Tutti e due, dunque, risponderanno in solido del risarcimento del danno ai due dipendenti umiliati. Dovranno pagare una cifra pari a 8mila euro ai due lavoratori. Mentre il datore di lavoro è stato obbligato a organizzare per tutti i dipendenti un corso “che, con l’intervento di esperti, avvicini gli stessi alle tematiche razziali al fine di educarli al rispetto doveroso di ogni cittadino qualche che ne sia la sua provenienza o etnia” (un po’ sulla scia dell’esempio dato nei due clamorosi casi di Starbucks e Sephora, anche se in quel caso la decisione veniva dall’azienda stessa, e non imposta da un giudice!).
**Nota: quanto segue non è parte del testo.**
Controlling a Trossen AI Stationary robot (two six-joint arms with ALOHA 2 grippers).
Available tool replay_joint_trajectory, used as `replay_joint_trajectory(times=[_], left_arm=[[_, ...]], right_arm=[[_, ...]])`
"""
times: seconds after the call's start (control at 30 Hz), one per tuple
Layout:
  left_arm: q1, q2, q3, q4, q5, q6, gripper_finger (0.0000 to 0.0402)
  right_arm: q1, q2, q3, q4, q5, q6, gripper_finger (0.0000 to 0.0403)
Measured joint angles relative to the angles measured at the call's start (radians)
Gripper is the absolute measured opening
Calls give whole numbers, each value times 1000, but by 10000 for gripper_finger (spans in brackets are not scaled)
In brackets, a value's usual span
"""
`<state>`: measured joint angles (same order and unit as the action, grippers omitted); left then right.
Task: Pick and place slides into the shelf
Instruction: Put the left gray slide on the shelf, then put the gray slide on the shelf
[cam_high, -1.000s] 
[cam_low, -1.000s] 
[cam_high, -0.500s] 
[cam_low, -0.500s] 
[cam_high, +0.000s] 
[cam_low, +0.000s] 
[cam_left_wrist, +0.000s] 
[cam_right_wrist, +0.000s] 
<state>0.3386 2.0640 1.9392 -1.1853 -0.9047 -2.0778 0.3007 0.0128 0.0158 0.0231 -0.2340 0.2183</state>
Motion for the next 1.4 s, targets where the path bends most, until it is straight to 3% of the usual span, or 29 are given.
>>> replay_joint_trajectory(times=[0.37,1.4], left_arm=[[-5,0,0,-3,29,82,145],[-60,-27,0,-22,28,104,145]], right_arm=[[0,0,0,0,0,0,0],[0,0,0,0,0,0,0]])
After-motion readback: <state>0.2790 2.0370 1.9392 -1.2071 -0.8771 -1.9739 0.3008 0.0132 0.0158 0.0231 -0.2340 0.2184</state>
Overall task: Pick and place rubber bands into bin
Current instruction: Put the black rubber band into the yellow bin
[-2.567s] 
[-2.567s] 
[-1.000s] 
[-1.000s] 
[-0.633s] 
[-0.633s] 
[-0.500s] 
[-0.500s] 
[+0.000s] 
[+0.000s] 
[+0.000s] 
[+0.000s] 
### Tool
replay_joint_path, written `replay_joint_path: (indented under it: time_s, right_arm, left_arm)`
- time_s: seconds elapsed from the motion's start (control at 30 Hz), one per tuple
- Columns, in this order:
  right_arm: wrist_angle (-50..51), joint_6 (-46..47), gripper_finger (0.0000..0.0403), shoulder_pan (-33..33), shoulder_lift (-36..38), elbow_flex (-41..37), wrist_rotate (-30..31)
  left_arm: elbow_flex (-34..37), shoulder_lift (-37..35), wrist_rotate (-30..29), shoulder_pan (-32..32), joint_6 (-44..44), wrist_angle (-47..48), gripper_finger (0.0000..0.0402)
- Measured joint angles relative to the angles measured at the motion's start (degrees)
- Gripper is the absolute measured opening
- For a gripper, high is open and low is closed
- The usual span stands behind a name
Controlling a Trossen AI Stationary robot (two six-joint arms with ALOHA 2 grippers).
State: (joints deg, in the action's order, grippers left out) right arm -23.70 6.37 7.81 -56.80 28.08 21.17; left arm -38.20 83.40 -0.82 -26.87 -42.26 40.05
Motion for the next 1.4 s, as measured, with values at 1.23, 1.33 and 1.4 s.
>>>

Il giudice ha ben concluso la sua sentenza spiegando che “l’essere, reiteratamente apostrofato con appellativi pesantemente offensivi e di matrice razzista, l’essere additato come persona che ha scarsa cura della propria igiene personale e che, per tale ragione, viene messo alla berlina, costretto a subire la “disinfestazione”, come l’ha chiamata l’improvvisato regista, e, comunque a diventare protagonista di una clip spregevole ed umiliante, sono fatti che, certamente non possono che lasciare traccia in qualsiasi persona di media sensibilità”.